When Eddie Cook won his title from Venezuela’s 36-1 Israel Contreras, it was a big upset. Adams, the subject of a 2023 profile in these pages, was subsequently on the winning side of two upsets of far greater magnitude. He prepared French journeyman Rene Jacquot for Jacquot’s date with Donald Curry on Feb. 11 1989 and prepared Vincent Phillips for his engagement with Kostya Tszyu on May 31, 1997.
Jacquot won a unanimous decision over Curry. Phillips stopped Tszyu in the 10th frame. Both fights were named Upset of the Year by The Ring magazine.
Adams’ home-away-from-home in his final years as a boxing coach was the DLX boxing gym which opened in the summer of 2020 in a former dry cleaning establishment on the west-central side of the city. It was fortuitous to the gym’s owner Trudy Nevins that Adams happened to live a few short blocks away.
“He helped me get the place up and running,” notes Nevins who endowed a chair, as it were, in honor of her esteemed helpmate.
No one in the Las Vegas boxing community was closer to Kenny Adams than Brandon Woods. “He was a mentor to me in boxing and in life in general, a father figure,” says Woods, who currently trains Trevor McCumby and Rocky Hernandez, among others.

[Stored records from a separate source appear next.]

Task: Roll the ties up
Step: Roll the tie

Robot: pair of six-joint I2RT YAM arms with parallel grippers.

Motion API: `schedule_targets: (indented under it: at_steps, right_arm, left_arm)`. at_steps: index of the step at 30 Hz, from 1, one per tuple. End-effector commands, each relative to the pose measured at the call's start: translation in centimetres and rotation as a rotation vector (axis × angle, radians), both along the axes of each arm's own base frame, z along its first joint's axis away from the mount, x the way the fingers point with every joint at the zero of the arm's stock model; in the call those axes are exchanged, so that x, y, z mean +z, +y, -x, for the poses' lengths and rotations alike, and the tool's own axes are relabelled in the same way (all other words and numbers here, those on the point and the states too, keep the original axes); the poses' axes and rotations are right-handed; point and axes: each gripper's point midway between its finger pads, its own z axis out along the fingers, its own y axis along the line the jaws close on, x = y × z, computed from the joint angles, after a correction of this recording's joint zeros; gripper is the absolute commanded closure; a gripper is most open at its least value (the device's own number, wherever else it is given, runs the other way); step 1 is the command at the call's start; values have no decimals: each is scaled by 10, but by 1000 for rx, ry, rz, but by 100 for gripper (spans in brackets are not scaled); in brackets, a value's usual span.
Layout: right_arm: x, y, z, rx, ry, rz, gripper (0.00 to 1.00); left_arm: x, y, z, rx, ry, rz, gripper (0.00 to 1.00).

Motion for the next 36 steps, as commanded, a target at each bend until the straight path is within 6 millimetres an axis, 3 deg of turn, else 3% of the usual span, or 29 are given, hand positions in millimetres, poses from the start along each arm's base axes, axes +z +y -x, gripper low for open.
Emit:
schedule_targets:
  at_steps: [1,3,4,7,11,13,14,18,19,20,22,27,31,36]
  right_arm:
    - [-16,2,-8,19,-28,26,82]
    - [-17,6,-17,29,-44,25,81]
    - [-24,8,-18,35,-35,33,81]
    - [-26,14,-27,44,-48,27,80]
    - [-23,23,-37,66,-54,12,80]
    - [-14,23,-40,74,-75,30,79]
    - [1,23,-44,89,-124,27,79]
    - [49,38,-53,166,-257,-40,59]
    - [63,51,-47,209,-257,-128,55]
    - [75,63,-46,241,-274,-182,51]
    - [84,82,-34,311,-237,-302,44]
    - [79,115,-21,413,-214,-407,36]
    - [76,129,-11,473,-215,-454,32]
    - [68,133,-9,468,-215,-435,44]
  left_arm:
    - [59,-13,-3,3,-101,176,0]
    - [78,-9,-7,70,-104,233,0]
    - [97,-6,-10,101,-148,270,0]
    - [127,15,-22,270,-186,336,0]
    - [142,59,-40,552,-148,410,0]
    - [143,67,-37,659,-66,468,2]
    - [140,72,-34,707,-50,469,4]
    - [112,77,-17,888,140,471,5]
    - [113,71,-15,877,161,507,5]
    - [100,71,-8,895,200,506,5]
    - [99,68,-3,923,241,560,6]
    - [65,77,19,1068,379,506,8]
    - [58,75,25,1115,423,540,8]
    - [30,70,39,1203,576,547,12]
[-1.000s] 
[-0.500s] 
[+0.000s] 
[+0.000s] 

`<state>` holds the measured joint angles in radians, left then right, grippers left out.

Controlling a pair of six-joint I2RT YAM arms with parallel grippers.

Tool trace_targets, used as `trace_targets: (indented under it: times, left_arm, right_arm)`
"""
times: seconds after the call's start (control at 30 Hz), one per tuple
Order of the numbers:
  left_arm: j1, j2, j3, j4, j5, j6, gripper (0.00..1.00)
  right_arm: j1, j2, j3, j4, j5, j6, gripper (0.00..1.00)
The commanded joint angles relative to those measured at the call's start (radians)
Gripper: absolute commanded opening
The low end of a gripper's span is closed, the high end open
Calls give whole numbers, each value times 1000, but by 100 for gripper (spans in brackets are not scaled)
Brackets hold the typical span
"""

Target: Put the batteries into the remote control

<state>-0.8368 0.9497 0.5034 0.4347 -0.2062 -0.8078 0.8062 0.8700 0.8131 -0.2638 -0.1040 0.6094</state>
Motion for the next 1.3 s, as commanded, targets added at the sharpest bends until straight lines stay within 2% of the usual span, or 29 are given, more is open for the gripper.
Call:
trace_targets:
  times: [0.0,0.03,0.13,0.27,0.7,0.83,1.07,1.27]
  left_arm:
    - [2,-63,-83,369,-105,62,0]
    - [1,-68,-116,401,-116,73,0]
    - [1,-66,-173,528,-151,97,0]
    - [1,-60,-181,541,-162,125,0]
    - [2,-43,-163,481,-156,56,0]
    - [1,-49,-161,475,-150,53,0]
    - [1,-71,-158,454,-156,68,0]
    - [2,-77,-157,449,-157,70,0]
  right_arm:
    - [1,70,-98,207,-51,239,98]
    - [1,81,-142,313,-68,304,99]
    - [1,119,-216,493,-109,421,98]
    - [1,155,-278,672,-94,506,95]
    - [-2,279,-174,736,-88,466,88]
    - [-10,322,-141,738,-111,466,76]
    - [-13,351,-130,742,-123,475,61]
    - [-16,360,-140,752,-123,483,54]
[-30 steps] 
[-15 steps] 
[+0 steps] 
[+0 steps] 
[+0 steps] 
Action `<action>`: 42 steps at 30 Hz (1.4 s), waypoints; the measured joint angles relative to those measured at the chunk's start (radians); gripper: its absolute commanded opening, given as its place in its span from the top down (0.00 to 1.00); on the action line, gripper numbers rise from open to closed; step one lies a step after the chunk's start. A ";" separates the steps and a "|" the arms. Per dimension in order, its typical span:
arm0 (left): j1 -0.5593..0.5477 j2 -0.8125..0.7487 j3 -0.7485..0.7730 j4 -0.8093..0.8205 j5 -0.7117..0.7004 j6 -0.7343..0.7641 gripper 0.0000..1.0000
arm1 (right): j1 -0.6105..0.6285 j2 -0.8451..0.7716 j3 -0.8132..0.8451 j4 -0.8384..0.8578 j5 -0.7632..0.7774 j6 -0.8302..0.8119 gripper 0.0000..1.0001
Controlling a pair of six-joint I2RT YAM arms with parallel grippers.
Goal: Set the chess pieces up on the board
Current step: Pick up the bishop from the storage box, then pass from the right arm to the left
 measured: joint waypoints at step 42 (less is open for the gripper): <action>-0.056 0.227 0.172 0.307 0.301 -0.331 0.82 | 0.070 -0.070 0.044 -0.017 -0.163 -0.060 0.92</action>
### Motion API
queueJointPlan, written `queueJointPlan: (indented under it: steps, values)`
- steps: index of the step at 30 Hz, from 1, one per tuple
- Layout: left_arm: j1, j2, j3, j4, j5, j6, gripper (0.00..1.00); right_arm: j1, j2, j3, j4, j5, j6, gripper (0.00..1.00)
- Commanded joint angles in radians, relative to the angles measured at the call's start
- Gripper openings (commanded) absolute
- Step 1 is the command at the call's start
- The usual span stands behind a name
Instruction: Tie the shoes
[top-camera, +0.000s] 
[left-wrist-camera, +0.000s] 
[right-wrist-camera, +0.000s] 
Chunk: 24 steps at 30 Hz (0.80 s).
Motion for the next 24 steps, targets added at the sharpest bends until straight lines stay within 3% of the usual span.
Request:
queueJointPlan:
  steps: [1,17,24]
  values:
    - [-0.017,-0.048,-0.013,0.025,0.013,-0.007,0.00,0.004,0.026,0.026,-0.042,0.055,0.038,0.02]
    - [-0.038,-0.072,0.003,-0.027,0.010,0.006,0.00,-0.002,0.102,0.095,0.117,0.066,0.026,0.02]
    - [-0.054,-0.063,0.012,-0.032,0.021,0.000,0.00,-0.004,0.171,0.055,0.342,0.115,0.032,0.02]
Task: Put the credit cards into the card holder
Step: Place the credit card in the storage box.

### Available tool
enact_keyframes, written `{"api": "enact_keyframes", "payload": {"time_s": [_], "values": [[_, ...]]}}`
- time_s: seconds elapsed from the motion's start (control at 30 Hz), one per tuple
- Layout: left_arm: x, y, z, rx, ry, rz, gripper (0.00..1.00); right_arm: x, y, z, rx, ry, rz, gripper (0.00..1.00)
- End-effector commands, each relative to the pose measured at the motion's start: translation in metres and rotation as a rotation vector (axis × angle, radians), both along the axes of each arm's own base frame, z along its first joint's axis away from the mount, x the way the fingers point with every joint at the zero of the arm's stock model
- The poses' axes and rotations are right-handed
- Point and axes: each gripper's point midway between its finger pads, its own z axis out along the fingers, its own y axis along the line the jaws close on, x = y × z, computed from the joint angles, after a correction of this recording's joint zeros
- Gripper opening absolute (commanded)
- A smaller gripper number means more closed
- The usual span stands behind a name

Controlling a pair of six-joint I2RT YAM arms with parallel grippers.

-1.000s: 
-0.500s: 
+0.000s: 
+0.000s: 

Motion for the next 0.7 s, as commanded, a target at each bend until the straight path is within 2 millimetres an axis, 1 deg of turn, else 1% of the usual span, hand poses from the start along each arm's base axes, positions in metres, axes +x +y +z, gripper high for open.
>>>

Akin to Adams, Woods is a Missourian. His connection to Adams comes through his amateur coach Frank Flores, a former teammate of Adams on an all-Service boxing team and an assistant under Adams with the 1988 U.S. Olympic squad.
Woods was working with Nonito Donaire when he learned that he had cancer (now in remission). He cajoled Kenny Adams out of retirement to assist with the training of the Las Vegas-based Filipino and they were subsequently in the corner of Woods’ fighter DeeJay Kriel when the South African challenged IBF 105-pound title-holder Carlos Licona at the Microsoft Theater in Los Angeles on Feb. 16, 2019.
This would be the last time they worked together in the corner and it proved to be a joyous occasion.
After 11 rounds, the heavily favored Licona, a local fighter trained by Robert Garcia, had a seemingly insurmountable lead. He was ahead by seven points on two of the scorecards. In the final round, Kriel knocked him down three times and won by TKO.
“I will always remember the pep talk that Kenny gave DeeJay before that final round,” says Woods. “He said ‘You mean to tell me that you came all the way from across the pond to get to this point and not win a title?’ but in language more colorful than that; I’m paraphrasing.”
“After the fight, Kenny said to me, ‘In all my years of training guys, I never saw that.’”
The fight attracted little attention before or after (it wasn’t the main event), but it would enter the history books. Boxing writer Eric Raskin, citing research by Steve Farhood, notes that there have been only 16 instances of a boxer winning a world title fight by way of a last-round stoppage of a bout he was losing. The most famous example is the first fight between Julio Cesar Chavez and Meldrick Taylor. Kriel vs. Licona now appears on the same list.
Brandon Woods notes that the Veterans Administration moved Adams around quite a bit in his final months, shuffling him to hospitals in North Las Vegas, Kingman, Arizona, and then Boulder City (NV) before he was placed in a hospice.
When Woods visited Adams last week, Adams could not speak. “If you can hear me, I would say to him, please blink your eyes. He blinked.
“There are a couple of people in my life I thought would never leave us and Kenny is one,” said Woods with a lump in his throat.